# God told me I can only read 3 books the rest of my life, but I can choose...



## TimeRedeemer (Feb 1, 2006)

So, the choice is before me. I can only read from 3 books the rest of my days. God says so (don't ask how that has occured, it just has, and it's a very authoritative thing, so).

So obviously the first choice is easy: Biography of Kenny 'the Snake' Stabler. 

No, just kidding: the Holy Bible.

Two to go...

(At least I feel some relief at now not even being allowed to read all the books I've acquired...)

What _categories_ would I best be choosing from even...?


----------



## TimeRedeemer (Feb 1, 2006)

This may be rash but the second choice has come to me:

_Christian in Complete Armour_ - William Gurnall

(One practical reason for this choice: it's a book that can take a lifetime to read just in terms of number of words...)

So, I have:

_Holy Bible_
_Christian in Complete Armour_


----------



## TimeRedeemer (Feb 1, 2006)

Be interested is seeing how others would handle this choice...


----------



## Puritanhead (Feb 1, 2006)

Jesus wouldn't tell me such a thing... and make my life such as a living hell by limiting my library to three measily books. Besides, the church isn't under _wrath_. 
:bigsmile:


----------



## Bladestunner316 (Feb 1, 2006)

Augustines confessions

and

Do Androids Dream of Electric Sheep by Philip K Dick


----------



## TimeRedeemer (Feb 1, 2006)

Pretend Jesus wants you to _focus_, though. As an exercise. Choose as if it's real. You really can't mess it up _too_ bad as long as the Bible is one of the choices, right?


----------



## TimeRedeemer (Feb 1, 2006)

I'm going to throw in Ames' _Marrow of Theology_.

That makes my choices:

_Holy Bible_ - KJV
_Christian in Complete Armour_ - Gurnall
_Marrow of Theology_ - Ames


----------



## TimeRedeemer (Feb 1, 2006)

Maybe on the consideration that a large book would be best I should have chosen Turretin's _Institutes of Elenctic Theology_ instead of the Ames...

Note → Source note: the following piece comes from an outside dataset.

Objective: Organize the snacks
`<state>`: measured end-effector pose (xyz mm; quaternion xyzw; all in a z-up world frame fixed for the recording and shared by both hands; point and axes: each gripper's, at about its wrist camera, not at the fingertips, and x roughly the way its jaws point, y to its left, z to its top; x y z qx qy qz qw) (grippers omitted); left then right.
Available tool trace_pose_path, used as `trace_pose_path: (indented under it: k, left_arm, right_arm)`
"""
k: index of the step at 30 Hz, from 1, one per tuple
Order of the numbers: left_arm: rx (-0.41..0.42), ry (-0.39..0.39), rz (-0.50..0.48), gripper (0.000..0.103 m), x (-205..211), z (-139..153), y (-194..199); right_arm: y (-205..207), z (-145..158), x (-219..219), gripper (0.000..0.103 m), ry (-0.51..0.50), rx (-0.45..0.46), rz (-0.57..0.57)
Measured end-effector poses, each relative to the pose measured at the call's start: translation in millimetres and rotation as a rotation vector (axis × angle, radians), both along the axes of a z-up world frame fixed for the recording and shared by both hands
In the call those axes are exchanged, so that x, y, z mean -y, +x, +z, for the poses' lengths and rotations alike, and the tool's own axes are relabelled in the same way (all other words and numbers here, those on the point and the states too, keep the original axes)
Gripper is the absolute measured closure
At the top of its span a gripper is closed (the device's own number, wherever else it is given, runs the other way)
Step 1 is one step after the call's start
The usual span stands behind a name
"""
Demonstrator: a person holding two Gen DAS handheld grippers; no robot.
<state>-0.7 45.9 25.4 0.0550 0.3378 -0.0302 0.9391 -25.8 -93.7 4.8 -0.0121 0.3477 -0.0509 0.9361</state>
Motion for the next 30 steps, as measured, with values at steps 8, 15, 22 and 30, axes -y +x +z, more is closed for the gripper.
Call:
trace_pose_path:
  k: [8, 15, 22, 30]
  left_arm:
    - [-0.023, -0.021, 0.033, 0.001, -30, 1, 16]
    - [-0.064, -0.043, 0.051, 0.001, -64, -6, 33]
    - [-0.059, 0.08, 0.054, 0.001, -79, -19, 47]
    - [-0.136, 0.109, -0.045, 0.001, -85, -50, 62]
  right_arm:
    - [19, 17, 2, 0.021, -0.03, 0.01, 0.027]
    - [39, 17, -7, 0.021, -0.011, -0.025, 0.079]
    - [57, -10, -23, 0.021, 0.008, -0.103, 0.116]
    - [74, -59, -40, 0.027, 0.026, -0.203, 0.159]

Already second-guessing. Grass is always greener on the other side of the fence syndrome...

No, I made my choices.


----------



## TimeRedeemer (Feb 2, 2006)

I forgot that I could go with the Westminster Standards too. Instead of a systematic theology. The complete Westminster Standards. Including the Sum of Saving Knowledge and all the proof texts. 

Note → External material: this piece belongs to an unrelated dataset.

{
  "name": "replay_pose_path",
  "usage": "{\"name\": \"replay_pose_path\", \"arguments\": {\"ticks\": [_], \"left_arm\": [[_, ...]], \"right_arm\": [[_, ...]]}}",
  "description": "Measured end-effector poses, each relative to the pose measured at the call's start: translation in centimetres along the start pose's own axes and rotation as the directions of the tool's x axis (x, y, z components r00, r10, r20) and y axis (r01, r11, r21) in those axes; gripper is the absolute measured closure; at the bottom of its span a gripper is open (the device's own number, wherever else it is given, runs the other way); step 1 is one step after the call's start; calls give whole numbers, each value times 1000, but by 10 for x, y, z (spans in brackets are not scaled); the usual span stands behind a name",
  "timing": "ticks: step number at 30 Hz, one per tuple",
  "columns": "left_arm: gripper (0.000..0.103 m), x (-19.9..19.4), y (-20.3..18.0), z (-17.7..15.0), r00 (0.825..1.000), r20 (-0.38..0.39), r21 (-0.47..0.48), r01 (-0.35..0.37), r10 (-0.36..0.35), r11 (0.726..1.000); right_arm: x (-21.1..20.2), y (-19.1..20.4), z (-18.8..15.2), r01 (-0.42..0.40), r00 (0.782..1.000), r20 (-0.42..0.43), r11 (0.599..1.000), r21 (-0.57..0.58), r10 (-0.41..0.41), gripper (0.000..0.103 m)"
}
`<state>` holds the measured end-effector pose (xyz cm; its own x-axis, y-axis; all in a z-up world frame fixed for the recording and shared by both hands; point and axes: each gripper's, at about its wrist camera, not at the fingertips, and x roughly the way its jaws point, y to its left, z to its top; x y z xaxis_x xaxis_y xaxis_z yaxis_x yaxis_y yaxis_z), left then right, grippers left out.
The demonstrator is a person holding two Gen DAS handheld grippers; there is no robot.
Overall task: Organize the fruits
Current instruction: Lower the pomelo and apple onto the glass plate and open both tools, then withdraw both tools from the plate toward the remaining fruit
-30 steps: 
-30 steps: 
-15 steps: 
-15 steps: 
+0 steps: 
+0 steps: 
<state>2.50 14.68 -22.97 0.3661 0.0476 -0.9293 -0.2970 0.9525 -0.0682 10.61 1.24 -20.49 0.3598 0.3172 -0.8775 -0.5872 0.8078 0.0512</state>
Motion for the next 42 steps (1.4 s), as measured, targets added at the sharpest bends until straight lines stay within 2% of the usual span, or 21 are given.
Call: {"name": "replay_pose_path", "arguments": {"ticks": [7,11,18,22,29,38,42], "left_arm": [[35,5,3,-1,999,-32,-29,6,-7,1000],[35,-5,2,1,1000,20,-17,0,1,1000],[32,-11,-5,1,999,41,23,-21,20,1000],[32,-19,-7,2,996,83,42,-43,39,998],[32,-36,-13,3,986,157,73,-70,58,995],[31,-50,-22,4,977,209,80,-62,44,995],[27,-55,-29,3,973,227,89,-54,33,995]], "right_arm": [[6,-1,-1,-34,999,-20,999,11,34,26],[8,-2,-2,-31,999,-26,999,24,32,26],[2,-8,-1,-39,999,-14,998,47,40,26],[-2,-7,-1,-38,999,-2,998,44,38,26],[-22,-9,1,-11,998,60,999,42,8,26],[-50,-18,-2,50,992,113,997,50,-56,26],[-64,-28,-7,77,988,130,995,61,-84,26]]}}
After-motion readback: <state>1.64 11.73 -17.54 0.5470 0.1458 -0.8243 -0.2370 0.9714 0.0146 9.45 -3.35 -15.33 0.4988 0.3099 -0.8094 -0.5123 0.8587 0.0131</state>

But that would be smart and show common-sense. 

I have to do more researchon Turretin. Did he have the complete covenant theology picture down? To A Puritan's Mind I go...


----------



## Casey (Feb 2, 2006)

Does this question already presuppose you've read every book ever written? Under what other conditions could you ensure this was an informed decision effecting a lifetime?

 <--- Bible (  )
 <--- Other two books!


----------



## TimeRedeemer (Feb 2, 2006)

From reading this:

http://www.apuritansmind.com/Baptism/McMahonCovenantConceptsTurretin.htm

I gather Turretin had it all, basically. 

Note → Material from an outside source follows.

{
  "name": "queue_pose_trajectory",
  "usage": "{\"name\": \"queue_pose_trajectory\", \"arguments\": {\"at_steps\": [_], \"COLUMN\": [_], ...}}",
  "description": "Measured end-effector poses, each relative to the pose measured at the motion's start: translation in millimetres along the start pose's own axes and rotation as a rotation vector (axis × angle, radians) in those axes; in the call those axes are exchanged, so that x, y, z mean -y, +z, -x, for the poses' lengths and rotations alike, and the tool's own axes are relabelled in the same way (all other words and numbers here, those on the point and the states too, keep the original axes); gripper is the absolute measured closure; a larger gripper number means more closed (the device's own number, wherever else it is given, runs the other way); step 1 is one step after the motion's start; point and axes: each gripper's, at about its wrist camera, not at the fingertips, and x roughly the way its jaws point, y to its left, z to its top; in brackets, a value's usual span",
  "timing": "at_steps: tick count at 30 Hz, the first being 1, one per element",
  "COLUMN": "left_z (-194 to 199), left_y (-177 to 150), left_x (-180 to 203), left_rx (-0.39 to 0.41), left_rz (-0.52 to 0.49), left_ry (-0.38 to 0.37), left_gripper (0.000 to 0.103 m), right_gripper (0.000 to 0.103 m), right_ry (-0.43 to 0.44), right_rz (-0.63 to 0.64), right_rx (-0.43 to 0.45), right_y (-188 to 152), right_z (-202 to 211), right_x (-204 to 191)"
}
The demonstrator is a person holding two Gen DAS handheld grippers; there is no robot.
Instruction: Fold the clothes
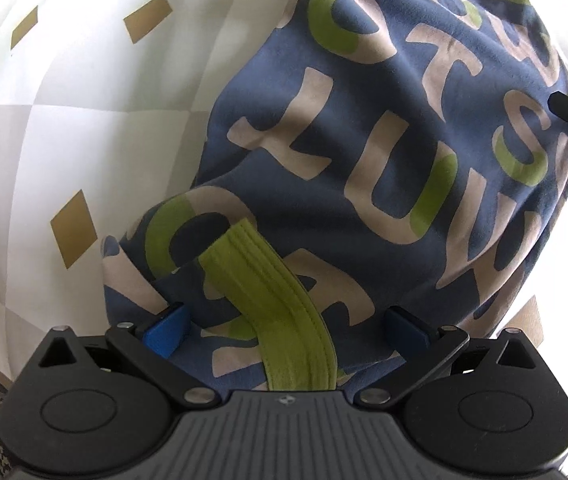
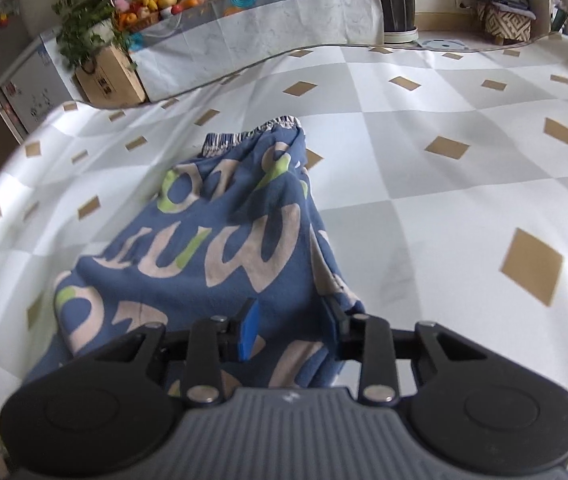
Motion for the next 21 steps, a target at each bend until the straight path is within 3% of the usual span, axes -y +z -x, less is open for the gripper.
{"name": "queue_pose_trajectory", "arguments": {"at_steps": [8,12,17,21], "left_z": [1.4,2.1,4.5,14.5], "left_y": [-11.8,-19.1,-25.7,-27.3], "left_x": [16.8,25.4,31.1,35.2], "left_rx": [0.002,0.003,-0.002,0.06], "left_rz": [-0.067,-0.098,-0.111,-0.125], "left_ry": [0.014,0.025,0.03,0.058], "left_gripper": [0.0,0.0,0.0,0.0], "right_gripper": [0.073,0.073,0.067,0.063], "right_ry": [-0.107,-0.135,-0.102,-0.049], "right_rz": [0.004,-0.013,-0.092,-0.099], "right_rx": [-0.064,-0.144,-0.226,-0.158], "right_y": [-9.3,-10.6,-6.6,2.0], "right_z": [19.6,30.4,38.5,34.6], "right_x": [12.5,21.7,39.9,49.4]}}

Deep in thought, wringing my hands...


----------



## TimeRedeemer (Feb 2, 2006)

> Does this question already presuppose you've read every book ever written? Under what other conditions could you ensure this was an informed decision effecting a lifetime?



That's a good question. I assume God in His infinite wisdom only gives this command to choose only three books to those of us who have pretty much gotten the measure of the field. Perhaps not in terms of actually reading every work, but in terms of getting an informed impression of the complete field in that way we all do that eventually... 

There are only a handful of the major candidates anyway, though.


----------



## TimeRedeemer (Feb 2, 2006)

My three choices:

_Holy Bible_ - KJV
_Institutes of Elenctic Theology_ - Turretin
_Christian in Complete Armour_ - Gurnall

What informed my decision: the Bible obviously; then a work on doctrine and a work on practice. Big choices. These are my only books from here on out... (All those positive reviews of Turretin better have been accurate!)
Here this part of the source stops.